_WHAT NEEDS TO BE DONE:_ What lines in the data hold the string "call"? Show them.

++++ RECORD SET

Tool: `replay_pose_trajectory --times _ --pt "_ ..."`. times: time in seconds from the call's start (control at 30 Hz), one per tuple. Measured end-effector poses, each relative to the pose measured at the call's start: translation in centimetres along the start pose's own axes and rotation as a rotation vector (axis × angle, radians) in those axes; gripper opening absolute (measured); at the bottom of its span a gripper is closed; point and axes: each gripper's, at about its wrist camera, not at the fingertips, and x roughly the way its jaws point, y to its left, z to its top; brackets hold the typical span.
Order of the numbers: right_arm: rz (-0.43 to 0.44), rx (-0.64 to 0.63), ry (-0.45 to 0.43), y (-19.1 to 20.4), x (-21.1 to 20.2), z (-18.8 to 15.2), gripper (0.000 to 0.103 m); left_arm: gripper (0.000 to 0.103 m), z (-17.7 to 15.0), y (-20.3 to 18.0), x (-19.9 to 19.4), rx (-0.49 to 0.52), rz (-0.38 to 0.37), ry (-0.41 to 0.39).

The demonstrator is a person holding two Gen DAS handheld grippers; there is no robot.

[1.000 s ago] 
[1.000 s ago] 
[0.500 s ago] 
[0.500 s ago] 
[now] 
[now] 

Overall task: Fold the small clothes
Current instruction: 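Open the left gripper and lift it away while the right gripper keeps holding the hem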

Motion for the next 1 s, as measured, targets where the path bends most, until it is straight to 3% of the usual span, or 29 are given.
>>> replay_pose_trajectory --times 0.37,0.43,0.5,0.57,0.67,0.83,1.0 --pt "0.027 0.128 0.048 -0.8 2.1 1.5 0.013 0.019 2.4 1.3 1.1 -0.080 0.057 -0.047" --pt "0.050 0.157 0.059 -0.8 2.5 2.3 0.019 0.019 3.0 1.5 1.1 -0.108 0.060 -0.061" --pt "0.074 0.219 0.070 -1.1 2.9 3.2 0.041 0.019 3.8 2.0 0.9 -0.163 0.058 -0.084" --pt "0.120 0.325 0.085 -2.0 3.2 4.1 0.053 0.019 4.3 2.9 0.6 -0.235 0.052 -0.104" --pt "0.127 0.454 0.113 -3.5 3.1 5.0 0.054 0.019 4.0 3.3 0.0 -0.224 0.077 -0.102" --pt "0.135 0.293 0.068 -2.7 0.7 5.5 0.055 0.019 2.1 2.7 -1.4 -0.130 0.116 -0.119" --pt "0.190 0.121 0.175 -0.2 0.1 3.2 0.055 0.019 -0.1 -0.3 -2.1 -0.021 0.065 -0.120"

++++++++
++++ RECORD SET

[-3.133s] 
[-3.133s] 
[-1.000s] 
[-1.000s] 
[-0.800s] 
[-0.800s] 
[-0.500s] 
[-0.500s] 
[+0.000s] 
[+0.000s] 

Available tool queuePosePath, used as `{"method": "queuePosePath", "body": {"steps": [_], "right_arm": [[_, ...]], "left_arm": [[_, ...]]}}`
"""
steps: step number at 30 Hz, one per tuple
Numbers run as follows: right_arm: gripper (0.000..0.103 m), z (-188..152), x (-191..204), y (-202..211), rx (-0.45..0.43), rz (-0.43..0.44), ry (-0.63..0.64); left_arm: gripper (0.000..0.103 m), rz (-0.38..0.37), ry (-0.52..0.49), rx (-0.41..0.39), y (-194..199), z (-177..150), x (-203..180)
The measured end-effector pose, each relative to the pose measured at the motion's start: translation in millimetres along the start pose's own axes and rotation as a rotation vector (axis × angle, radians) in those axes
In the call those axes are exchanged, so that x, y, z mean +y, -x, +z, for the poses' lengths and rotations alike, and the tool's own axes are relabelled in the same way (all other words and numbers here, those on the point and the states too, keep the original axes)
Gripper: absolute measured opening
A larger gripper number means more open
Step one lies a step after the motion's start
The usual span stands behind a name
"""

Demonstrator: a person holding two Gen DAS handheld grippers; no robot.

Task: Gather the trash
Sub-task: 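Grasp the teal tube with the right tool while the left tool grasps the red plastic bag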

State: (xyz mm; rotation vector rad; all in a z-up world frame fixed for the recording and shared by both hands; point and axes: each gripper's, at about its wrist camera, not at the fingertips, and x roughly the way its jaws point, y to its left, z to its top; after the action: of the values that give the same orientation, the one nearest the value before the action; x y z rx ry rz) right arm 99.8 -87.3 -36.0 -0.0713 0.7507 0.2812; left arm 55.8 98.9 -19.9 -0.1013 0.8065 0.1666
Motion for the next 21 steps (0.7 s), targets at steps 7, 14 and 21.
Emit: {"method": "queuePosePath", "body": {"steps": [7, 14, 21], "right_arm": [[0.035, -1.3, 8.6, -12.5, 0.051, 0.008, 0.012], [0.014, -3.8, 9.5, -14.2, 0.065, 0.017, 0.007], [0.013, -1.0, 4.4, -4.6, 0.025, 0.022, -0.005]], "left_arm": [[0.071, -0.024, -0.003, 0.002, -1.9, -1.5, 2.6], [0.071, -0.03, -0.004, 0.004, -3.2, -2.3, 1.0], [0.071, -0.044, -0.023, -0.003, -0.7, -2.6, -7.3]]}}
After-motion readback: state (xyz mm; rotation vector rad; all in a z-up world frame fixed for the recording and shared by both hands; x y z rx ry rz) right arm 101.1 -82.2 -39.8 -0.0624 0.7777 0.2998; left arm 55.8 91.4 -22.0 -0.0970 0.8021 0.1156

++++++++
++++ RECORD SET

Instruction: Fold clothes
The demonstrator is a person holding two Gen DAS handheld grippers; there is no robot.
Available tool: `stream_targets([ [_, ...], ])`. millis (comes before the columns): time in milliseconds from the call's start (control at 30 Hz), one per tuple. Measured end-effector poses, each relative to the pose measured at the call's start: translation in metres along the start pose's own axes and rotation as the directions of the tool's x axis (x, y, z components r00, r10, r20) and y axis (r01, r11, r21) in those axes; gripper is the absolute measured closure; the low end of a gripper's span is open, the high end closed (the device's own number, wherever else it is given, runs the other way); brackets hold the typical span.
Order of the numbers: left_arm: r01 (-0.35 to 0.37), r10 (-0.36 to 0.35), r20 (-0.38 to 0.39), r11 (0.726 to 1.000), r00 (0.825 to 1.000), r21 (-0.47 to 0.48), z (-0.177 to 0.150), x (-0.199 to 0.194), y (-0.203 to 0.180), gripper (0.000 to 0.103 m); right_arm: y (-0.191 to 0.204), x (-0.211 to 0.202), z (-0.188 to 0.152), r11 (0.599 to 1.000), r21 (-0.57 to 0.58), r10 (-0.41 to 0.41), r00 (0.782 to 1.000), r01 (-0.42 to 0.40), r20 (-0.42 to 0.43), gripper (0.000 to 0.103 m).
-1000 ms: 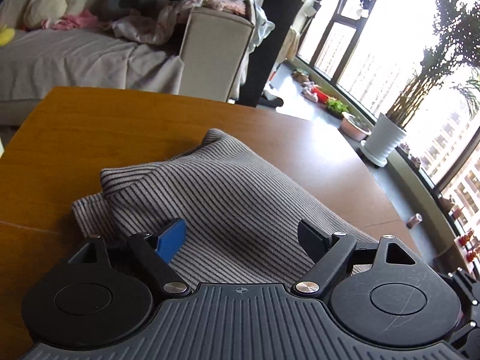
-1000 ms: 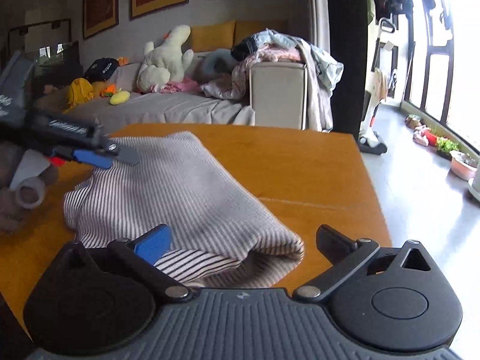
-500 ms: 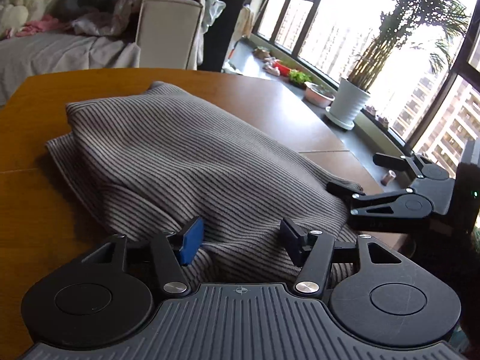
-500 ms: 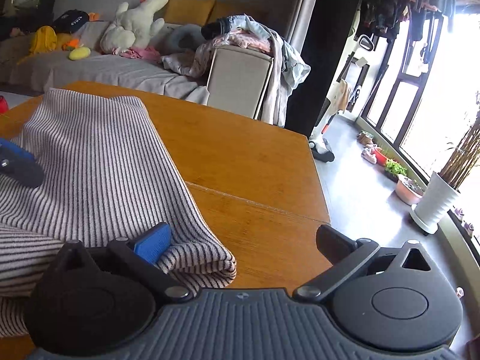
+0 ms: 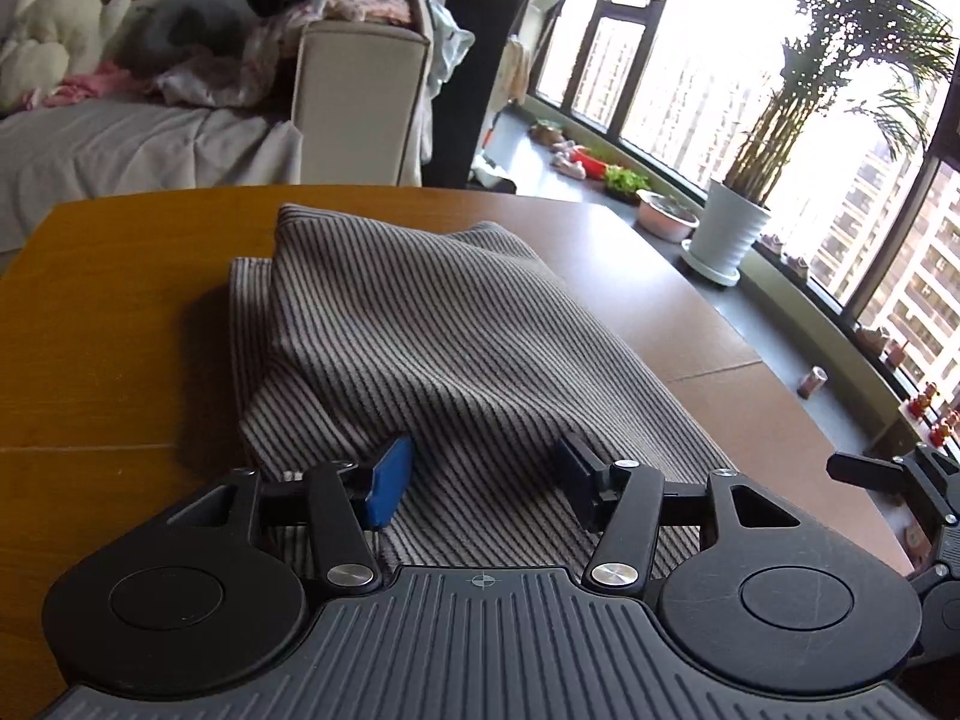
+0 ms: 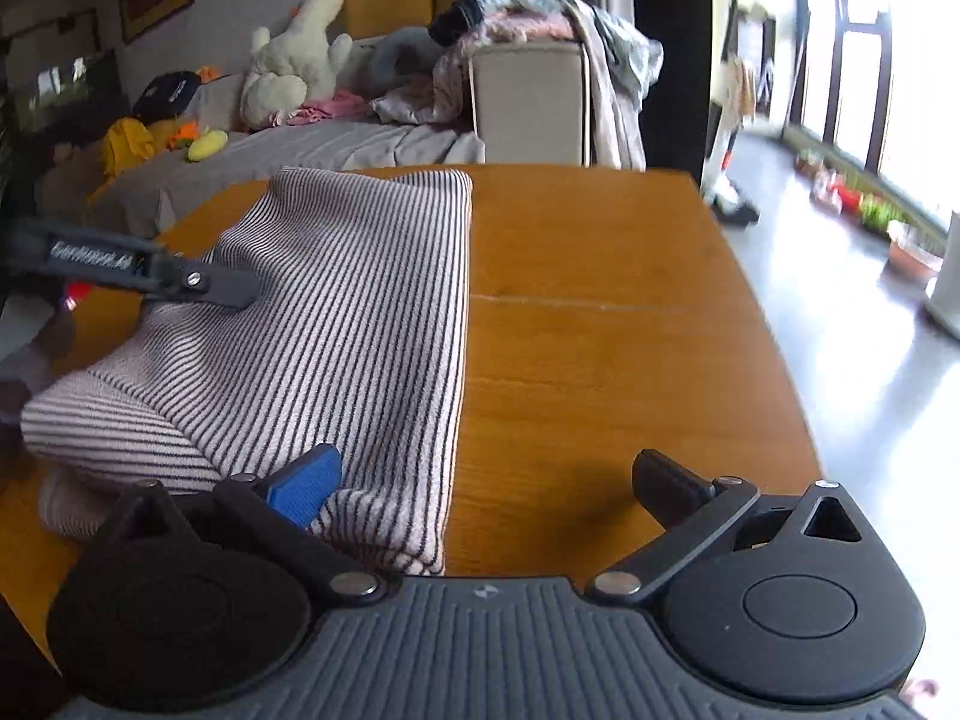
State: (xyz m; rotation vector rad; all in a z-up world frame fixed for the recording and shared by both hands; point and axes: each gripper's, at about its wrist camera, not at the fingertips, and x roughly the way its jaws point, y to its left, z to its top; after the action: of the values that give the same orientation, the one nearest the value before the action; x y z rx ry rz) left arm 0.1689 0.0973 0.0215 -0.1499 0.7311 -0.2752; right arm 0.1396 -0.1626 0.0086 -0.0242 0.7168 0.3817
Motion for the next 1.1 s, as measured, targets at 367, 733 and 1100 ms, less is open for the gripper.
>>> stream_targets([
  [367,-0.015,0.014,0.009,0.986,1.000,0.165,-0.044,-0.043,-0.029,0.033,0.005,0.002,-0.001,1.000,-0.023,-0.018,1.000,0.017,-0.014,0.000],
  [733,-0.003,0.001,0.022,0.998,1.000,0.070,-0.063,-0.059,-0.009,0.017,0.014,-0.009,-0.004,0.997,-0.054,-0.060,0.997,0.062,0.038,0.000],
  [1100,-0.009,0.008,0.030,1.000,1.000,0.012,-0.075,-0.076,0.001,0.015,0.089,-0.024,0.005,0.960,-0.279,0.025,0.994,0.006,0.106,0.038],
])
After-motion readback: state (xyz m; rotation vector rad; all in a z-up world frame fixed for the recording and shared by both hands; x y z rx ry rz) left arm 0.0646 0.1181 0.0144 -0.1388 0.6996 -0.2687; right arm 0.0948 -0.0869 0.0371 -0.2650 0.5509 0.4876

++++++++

_WRITTEN REPLY:_
Tool: `replay_pose_trajectory --times _ --pt "_ ..."`. times: time in seconds from the call's start (control at 30 Hz), one per tuple. Measured end-effector poses, each relative to the pose measured at the call's start: translation in centimetres along the start pose's own axes and rotation as a rotation vector (axis × angle, radians) in those axes; gripper opening absolute (measured); at the bottom of its span a gripper is closed; point and axes: each gripper's, at about its wrist camera, not at the fingertips, and x roughly the way its jaws point, y to its left, z to its top; brackets hold the typical span.
In the call those axes are exchanged, so that x, y, z mean +y, -x, +z, for the poses' lengths and rotations alike, and the tool's own axes are relabelled in the same way (all other words and numbers here, those on the point and the states too, keep the original axes)
Available tool: `stream_targets([ [_, ...], ])`. millis (comes before the columns): time in milliseconds from the call's start (control at 30 Hz), one per tuple. Measured end-effector poses, each relative to the pose measured at the call's start: translation in metres along the start pose's own axes and rotation as the directions of the tool's x axis (x, y, z components r00, r10, r20) and y axis (r01, r11, r21) in those axes; gripper is the absolute measured closure; the low end of a gripper's span is open, the high end closed (the device's own number, wherever else it is given, runs the other way); brackets hold the typical span.

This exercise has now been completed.